Virus‐specific serum IgG
Virus‐specific IgG titers were measured using a virus‐specific ELISA method developed previously.
Influenza A/PR/8/34 (H1N1) virus antigens purified by ultracentrifugation were adsorbed to ELISA plates at 16 HAU/well and incubated overnight at 4°C. After washing and blocking, serial dilutions of sera were added for 2 hours. Then plates were incubated with horseradish peroxidase (HRP)‐conjugated goat anti‐IgG (Cappel ICN Inc., Aurora, OH, USA), washed and developed by adding o‐phenylenediamine substrate. The optical density (OD) was determined using a microplate autoreader (Bio‐Tec Instruments, Inc., Winooski, Vermont, USA) at 490 nm. Virus‐specific IgG titers were defined as the last serum dilution at which the OD was at least twofold higher than the OD of control data (all the ingredients of the reaction except the serum sample).

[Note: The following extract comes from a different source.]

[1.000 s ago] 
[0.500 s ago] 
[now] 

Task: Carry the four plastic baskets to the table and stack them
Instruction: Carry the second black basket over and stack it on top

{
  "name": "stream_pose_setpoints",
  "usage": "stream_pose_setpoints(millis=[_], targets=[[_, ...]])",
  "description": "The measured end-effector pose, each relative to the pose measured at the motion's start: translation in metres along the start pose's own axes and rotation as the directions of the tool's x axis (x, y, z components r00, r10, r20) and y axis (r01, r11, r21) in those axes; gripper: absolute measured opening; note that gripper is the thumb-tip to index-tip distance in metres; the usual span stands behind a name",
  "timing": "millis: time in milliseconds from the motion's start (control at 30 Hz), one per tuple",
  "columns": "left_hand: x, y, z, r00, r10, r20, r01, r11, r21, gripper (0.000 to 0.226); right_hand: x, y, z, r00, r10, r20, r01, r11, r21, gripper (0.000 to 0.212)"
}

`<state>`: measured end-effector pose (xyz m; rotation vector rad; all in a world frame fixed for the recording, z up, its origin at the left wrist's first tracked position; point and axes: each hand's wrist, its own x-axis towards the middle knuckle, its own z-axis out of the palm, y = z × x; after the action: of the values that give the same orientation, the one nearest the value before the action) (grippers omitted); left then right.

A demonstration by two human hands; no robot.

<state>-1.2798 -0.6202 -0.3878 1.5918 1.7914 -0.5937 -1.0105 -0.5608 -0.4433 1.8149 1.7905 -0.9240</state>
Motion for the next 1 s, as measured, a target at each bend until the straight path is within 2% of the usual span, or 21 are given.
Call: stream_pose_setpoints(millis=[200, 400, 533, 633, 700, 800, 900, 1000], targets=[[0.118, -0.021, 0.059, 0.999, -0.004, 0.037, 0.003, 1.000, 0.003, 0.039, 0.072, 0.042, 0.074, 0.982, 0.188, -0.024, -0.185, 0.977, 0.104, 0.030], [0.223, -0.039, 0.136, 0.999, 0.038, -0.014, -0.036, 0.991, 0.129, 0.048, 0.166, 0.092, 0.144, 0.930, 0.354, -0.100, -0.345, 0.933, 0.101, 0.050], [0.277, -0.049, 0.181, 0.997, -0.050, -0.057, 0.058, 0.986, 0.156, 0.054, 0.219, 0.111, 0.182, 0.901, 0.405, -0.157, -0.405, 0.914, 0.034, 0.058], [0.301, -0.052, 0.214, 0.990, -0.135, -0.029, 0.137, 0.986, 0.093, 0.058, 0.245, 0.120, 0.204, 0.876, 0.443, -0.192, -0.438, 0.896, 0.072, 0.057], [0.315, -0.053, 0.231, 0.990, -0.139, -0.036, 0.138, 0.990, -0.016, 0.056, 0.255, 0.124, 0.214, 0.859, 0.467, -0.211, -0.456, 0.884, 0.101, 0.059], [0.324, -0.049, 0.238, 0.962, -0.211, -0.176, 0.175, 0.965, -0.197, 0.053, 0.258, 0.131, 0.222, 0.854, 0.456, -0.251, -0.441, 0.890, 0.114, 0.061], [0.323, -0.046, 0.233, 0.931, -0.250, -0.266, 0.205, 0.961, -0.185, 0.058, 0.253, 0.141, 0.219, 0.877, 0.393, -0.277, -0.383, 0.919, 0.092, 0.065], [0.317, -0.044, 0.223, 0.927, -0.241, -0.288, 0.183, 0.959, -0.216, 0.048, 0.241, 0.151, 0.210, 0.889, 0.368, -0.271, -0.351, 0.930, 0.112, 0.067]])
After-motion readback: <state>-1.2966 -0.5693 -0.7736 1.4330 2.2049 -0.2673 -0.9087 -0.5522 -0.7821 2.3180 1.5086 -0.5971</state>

The concentrations of virus‐specific IgG were determined by comparison with a standard serum obtained from naïve animals (as a negative control).
OVA‐specific serum IgE
Measurement of OVA‐specific serum IgE was performed using an OVA‐specific ELISA. Plates were coated with 10 μg/ml OVA overnight at 4°C, then washed and blocked. Serum samples were added for 2 hours. at 37°C. After washing, plates were overlaid with HRP‐conjugated goat anti‐IgE (Bethyl, Inc., Montgomery, TX, USA), reacted for 1·5 hours. at 37°C, and then incubated with 3,3′,5,5′‐tetramethylbenzidine (TMB; BD Biosciences Pharmingen) for 30 minutes at room temperature. A colorimetric assay of the plates was performed at 450 and 570 nm. The concentrations of specific antibodies were determined by comparison with a standard curve obtained from serial dilutions of standard serum. OVA‐specific IgE standard serum was obtained from animals hyperimmunized with OVA in alum.
Spleen and lung lymphocytes separation
Spleen lymphocytes were harvested by tissue homogenizing and suspending lymphocytes in an erythrocyte‐lysing ACK buffer. Separation of lung lymphocytes was performed by the method of Saxena et al.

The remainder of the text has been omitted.